Write the data out again exactly, with every picture removed.

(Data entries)
::::

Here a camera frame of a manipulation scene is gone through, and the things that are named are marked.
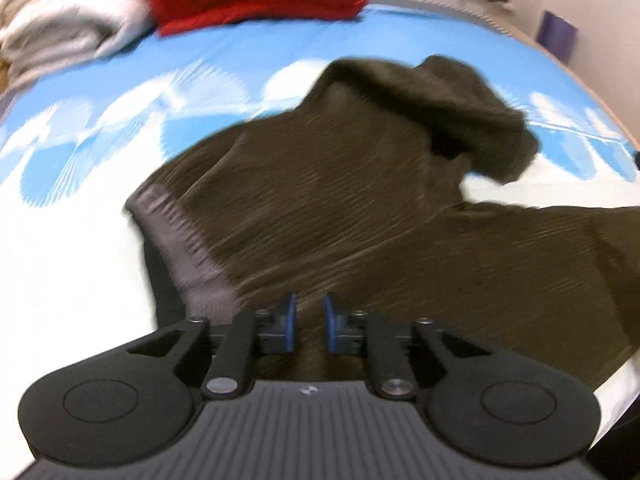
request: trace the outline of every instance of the circular pad
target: circular pad
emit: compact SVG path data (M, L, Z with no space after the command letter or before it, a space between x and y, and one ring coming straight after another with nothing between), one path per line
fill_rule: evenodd
M88 359L34 383L18 406L31 449L56 462L105 467L168 446L193 414L190 391L162 359Z
M484 391L482 405L503 422L535 424L552 415L556 410L556 399L535 384L498 383Z
M500 466L542 467L586 450L600 407L574 378L510 352L458 359L426 415L465 454Z
M97 380L71 388L63 402L66 412L82 422L112 422L128 415L138 392L121 381Z

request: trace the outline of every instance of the white blanket
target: white blanket
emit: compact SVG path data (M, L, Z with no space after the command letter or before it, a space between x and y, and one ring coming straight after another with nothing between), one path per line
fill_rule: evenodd
M0 0L0 57L16 88L108 56L152 26L146 0Z
M153 25L147 0L37 0L6 28L0 56L18 88L46 73L110 56Z

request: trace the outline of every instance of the metal screw
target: metal screw
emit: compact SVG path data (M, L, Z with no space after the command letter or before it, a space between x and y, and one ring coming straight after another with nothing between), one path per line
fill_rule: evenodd
M382 383L382 391L387 395L401 396L410 394L414 386L404 379L388 379Z
M216 377L207 381L207 390L212 394L230 394L238 389L238 383L231 377Z

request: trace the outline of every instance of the bed
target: bed
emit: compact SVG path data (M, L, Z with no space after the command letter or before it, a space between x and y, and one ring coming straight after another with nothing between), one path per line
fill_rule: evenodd
M418 7L416 0L412 6ZM163 161L239 121L295 106L332 60L476 66L527 114L542 149L521 179L470 174L470 200L640 205L635 148L545 54L474 12L370 5L355 22L259 21L160 39L41 79L0 126L0 479L31 454L23 391L56 368L154 329L142 240L123 211ZM597 391L602 436L640 393L640 354Z

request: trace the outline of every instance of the wall
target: wall
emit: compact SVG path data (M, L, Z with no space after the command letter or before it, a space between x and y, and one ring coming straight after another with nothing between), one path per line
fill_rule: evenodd
M544 10L578 28L569 67L640 139L640 0L512 0L512 20L535 37Z

::::

Response to the task.
Here a camera frame of a manipulation scene is gone through, and the things that are named are marked.
request: trace the outline of every instance of the circular pad
target: circular pad
emit: compact SVG path data (M, L, Z with no space after the command letter or before it, a space between x and y, and one ring coming straight after another with nothing between), one path per line
fill_rule: evenodd
M88 359L34 383L18 406L31 449L56 462L105 467L168 446L193 414L190 391L162 359Z
M484 391L482 405L503 422L535 424L552 415L556 410L556 399L535 384L498 383Z
M500 466L542 467L586 450L600 407L574 378L510 352L458 359L426 415L465 454Z
M97 380L71 388L63 402L66 412L82 422L112 422L128 415L138 392L121 381Z

request: trace the outline of every instance of the white blanket
target: white blanket
emit: compact SVG path data (M, L, Z with no space after the command letter or before it, a space between x and y, and one ring coming straight after another with nothing between), one path per line
fill_rule: evenodd
M0 0L0 57L16 88L108 56L152 26L146 0Z
M153 25L147 0L37 0L6 28L0 56L18 88L46 73L110 56Z

request: trace the outline of every instance of the metal screw
target: metal screw
emit: compact SVG path data (M, L, Z with no space after the command letter or before it, a space between x and y, and one ring coming straight after another with nothing between), one path per line
fill_rule: evenodd
M382 383L382 391L387 395L401 396L410 394L414 386L404 379L388 379Z
M216 377L207 381L207 390L212 394L230 394L238 389L238 383L231 377Z

request: trace the outline of every instance of the bed
target: bed
emit: compact SVG path data (M, L, Z with no space after the command letter or before it, a space between x and y, and one ring coming straight after another with nothing between), one path per line
fill_rule: evenodd
M418 7L416 0L412 6ZM163 161L239 121L295 106L332 60L476 66L527 114L542 149L521 179L470 174L470 200L640 205L635 148L545 54L474 12L370 5L355 22L259 21L160 39L41 79L0 126L0 479L31 454L23 391L56 368L154 329L142 240L123 211ZM597 391L602 436L640 393L640 354Z

request: trace the outline of every instance of the wall
target: wall
emit: compact SVG path data (M, L, Z with no space after the command letter or before it, a space between x and y, and one ring coming straight after another with nothing between), one path per line
fill_rule: evenodd
M544 10L578 28L569 67L640 139L640 0L512 0L512 20L535 37Z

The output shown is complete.